I hate to admit it, but my husband was actually right. (Did pigs just fly?) He tried to warn me, but I didn’t listen to him. I thought that being the MOM, I knew what was what. I was convinced that I was being an awesome mama by letting my kids participate in all the summer activities they wanted. (Ok, you can stop pointing and laughing at me, people!) So now that I’m in the thick of it all and practically living out of my damn car while chauffeuring these kids all over God’s creation, I’m totally kicking myself in the ass as my husband sits back and chants, “I told you so!!!”

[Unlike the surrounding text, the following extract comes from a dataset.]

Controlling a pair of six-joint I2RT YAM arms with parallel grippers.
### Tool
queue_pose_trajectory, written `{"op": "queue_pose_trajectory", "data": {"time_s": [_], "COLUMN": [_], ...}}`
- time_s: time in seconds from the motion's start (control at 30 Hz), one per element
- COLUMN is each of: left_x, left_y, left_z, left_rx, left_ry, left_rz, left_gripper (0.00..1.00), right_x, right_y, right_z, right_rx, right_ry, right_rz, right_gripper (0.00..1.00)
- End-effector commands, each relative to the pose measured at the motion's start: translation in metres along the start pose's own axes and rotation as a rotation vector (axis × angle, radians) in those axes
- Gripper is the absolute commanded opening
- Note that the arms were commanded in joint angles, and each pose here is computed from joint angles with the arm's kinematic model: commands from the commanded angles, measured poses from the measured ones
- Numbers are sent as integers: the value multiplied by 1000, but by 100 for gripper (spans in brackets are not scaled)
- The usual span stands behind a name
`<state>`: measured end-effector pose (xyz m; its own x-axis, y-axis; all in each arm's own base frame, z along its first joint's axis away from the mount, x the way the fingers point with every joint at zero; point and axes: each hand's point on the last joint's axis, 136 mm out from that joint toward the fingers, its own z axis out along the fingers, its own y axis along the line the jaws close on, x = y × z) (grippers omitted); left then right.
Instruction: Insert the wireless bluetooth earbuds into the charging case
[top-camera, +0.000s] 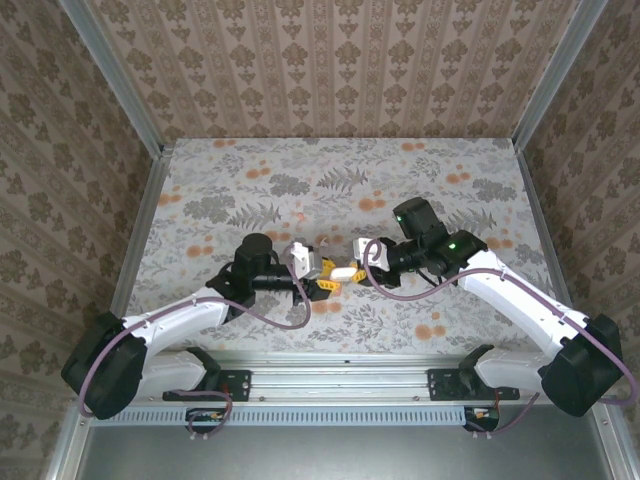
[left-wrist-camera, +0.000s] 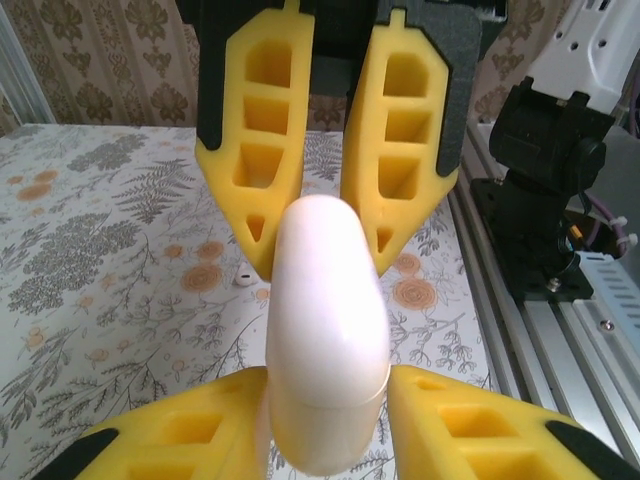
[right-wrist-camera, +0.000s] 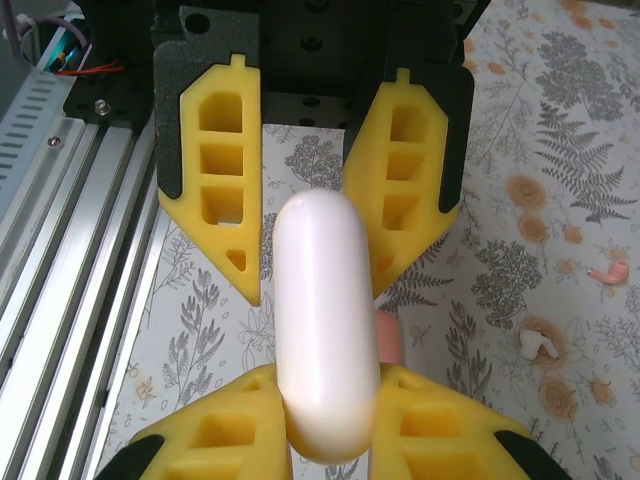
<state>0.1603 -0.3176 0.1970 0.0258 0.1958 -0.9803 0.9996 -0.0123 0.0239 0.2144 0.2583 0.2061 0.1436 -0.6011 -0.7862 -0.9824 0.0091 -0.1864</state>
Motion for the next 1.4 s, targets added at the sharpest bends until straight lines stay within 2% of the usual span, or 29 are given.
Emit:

Although I tried like hell to convince my twins to choose the SAME all day camp for the summer, they really wanted to pick and choose their own individual camps. And I totally get that. They’re two very different people with very different interests. So, I caved and allowed them to select several little camps that sounded fun to them. They would each get to do things that appealed to them, making for two very happy campers.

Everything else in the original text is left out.